***** Information provided
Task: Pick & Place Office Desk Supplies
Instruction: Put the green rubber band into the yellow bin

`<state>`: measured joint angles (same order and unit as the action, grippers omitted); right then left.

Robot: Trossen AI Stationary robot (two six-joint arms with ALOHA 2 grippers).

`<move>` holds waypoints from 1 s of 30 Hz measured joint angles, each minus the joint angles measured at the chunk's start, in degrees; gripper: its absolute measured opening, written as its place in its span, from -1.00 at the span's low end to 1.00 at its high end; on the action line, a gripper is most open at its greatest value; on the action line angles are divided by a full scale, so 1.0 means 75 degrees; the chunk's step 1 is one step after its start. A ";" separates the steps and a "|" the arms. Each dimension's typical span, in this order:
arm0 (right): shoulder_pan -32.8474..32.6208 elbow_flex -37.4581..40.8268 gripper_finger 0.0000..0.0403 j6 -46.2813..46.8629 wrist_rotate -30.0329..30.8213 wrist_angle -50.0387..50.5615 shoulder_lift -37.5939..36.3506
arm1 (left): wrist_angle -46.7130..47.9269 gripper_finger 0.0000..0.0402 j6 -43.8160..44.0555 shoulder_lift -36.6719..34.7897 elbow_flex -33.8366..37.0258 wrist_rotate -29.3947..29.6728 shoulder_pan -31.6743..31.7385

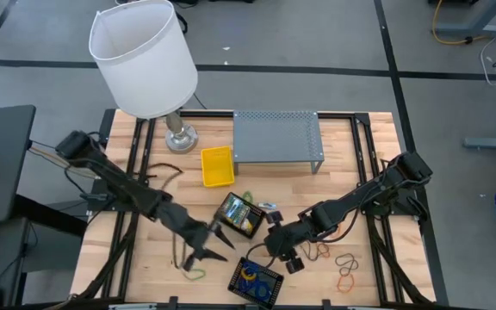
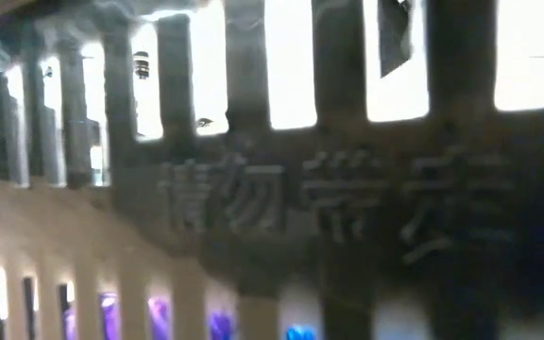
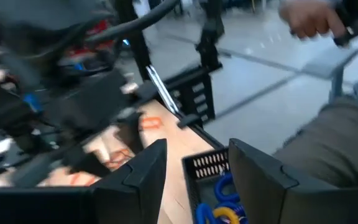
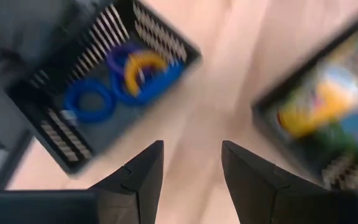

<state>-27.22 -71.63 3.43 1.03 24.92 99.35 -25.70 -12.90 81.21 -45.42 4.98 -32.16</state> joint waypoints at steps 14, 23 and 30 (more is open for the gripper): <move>0.0483 0.0002 -0.16 -0.1755 -0.1431 -0.2180 -0.0554 | -0.3034 -0.11 0.1647 -0.1801 0.3867 0.1026 0.0276; 0.0820 0.0002 -0.16 -0.1808 -0.1739 -0.1563 -0.1381 | -0.2232 -0.12 0.3355 -0.1493 0.4133 0.0531 0.0087; 0.0682 0.0822 -0.17 -0.1691 -0.1231 -0.2010 -0.1867 | -0.0748 -0.12 0.4828 -0.1410 0.4133 0.0320 -0.0443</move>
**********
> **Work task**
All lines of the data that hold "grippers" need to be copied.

> **Exercise response**
`<state>`: measured joint angles (same order and unit as the action, grippers omitted); right then left.
Robot: Trossen AI Stationary robot (two six-joint arms with ALOHA 2 grippers).

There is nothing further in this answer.